Early diagnosis (dermatoscopy, trichoscopy, skin biopsy) is crucial in differentiating conditions and preventing permanent hair loss.
Hair follicles – hair loss
Hair loss (effluvium) is a symptom, not a disease entity. It may result from disturbances in the hair follicle cycle, its miniaturization, or inflammatory damage.
Most common causes:
- Androgenetic alopecia (AGA) – genetically determined, dependent on DHT.
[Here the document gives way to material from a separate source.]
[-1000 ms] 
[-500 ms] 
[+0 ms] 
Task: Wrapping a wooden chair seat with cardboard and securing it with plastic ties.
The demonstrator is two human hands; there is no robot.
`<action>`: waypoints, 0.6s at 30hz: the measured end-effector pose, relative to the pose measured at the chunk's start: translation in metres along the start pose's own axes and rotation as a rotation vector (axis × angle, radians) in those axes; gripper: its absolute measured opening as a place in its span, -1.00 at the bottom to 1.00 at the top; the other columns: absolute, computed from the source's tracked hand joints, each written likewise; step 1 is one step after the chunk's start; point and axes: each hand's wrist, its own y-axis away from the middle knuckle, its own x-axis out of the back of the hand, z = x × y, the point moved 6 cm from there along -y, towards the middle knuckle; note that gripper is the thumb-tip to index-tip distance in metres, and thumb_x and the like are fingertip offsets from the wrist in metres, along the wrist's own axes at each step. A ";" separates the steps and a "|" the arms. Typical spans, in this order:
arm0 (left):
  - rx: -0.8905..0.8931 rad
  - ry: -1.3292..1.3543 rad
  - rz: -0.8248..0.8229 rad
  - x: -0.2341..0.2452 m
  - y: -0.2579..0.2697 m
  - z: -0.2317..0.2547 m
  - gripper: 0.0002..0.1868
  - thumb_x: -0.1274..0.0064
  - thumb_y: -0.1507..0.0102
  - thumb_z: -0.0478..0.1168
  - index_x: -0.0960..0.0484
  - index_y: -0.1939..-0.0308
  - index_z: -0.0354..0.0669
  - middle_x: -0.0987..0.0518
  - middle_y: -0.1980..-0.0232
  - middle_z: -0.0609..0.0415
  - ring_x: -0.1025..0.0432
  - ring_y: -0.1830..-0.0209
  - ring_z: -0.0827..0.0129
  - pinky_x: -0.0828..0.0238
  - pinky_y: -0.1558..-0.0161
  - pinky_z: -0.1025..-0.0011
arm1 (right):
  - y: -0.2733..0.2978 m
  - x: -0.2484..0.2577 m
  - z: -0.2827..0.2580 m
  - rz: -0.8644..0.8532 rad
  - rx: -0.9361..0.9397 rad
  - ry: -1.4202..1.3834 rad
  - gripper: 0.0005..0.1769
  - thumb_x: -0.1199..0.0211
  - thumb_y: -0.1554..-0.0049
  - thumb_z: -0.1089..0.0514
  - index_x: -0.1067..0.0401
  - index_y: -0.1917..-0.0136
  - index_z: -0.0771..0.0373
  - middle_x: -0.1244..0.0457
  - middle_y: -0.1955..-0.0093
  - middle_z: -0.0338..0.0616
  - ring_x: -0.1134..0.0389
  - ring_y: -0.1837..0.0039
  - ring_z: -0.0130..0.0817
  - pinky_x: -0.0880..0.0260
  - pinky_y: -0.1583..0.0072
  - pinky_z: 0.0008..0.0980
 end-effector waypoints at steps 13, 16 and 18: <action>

- Telogen effluvium – sudden increase in the number of hairs in the telogen phase, often after:
- surgical stress,
- infections,
- childbirth,
- deficiencies in iron, zinc, vitamin D.
- Alopecia areata – an autoimmune disease.
- Hormonal disorders (thyroid, hyperprolactinemia).
- Medications (retinoids, cytostatics, anticoagulants).
Mechanisms leading to hair loss:
- Shortening of the anagen phase.
- Follicle miniaturization.
- Inhibition of matrix cell proliferation.
- Perifollicular fibrosis.
Therapeutic approach
Modern aesthetic medicine and dermatology offer methods to support hair follicle function:
- Microneedle mesotherapy of the scalp (nutrient cocktails, platelet-rich plasma).
- Autologous therapies (PRP, platelet-rich fibrin).
- Carboxytherapy of the scalp – improves microcirculation.
- Treatments using LED light and regenerative technologies.
- INDIBA® MED – radiofrequency therapy at 448 kHz supporting cellular metabolism and tissue blood supply.
In the case of androgenetic alopecia, the standard treatment remains topical preparations (minoxidil) and – in selected patients – systemic therapy (finasteride, dutasteride).
The effectiveness of therapy depends on:
- the duration of the problem,
- the activity of the hair follicle,
- the presence of inflammatory or scarring processes,
- individual genetic predisposition.
The earlier the treatment is implemented, the greater the chance of halting the process and improving hair density.